Tienen tiempo para todo: actividades, personas, hobbies, extraños, ministerios, etc., pero no pueden estar solos o juntos como familia.

Son familias “sospechosas” porque no se relacionan adecuadamente entre sí, pero viven enchufadas al ministerio. Han alterado las prioridades: Primero el servicio, segundo algo de Dios y tercero algo de familia.

Las prioridades deben ser: Primero Dios, segundo la familia y tercero la iglesia. Pero atendiéndolas a todas y sin caer en los extremos de servir exageradamente, o de no servir a nada ni a nadie.

Esta familia corre el peligro de no orar juntos, de no sentarse a dialogar para resolver sus propios problemas, de no profundizar las relaciones.

Viven hablando de otros, de los problemas y de las necesidades de otros, pero no de sí mismos.

 

5. Familias con Problemas de Comunicación.

No pueden expresar adecuadamente sus problemas. Se comunican ritualmente, se lastiman, hablan de cosas superficiales, hablan de otros, pero nunca se habla seriamente de lo “nuestro”, de “nosotros”. Periódicamente alguien se “deprime” para romper la rutina y la monotonía.

En la iglesia reproducen el mismo tipo de relaciones huecas. Son personas hambrientas de amor y de aceptación, pero aun cuando lo tienen no saben qué hacer con él.

La primera falta de comunicación de estas familias es con Dios mismo.
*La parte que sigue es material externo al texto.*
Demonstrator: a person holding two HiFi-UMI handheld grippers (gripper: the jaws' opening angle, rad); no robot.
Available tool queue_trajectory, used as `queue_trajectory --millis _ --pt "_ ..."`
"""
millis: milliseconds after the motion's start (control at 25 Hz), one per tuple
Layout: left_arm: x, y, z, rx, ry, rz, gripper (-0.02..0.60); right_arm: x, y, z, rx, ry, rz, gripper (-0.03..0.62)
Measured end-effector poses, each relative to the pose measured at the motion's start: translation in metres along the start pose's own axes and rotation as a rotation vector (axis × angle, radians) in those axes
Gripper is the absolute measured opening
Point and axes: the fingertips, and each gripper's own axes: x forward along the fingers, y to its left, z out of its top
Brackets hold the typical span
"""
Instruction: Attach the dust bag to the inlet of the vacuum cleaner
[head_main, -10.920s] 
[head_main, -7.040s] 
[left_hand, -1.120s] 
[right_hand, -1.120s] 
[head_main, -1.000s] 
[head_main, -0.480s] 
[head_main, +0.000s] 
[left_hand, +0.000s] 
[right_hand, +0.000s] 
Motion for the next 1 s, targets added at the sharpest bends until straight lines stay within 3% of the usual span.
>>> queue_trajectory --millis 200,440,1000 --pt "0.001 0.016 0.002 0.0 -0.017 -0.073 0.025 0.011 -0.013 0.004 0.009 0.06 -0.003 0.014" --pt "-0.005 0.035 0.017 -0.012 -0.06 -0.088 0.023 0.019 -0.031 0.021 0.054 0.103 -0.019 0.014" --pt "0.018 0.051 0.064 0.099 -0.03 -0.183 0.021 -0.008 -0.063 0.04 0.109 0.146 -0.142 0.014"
(Adaptado de Materiales de Aconsejamiento de Guillermo Donamaría)

 

Para Evaluarnos.

Tal como dijimos en la primer parte del tema, el objetivo es evaluarnos como matrimonios y familias y determinarnos a tomar las acciones necesarias para cambiar.

1. ¿Con cuál de los 9 “juegos” matrimoniales te has sentido más identificado?

2. ¿Cuál o cuáles de ellos predominan en tu matrimonio?

3. ¿Qué deberías hacer para dejar estos juegos inmaduros y comenzar a sanar la relación?

4. ¿Con cuáles de los 5 tipos de familias te has identificado? ¿Por qué?

5. ¿Qué acciones concretas deberías comenzar a implementar para cambiar tu realidad familiar?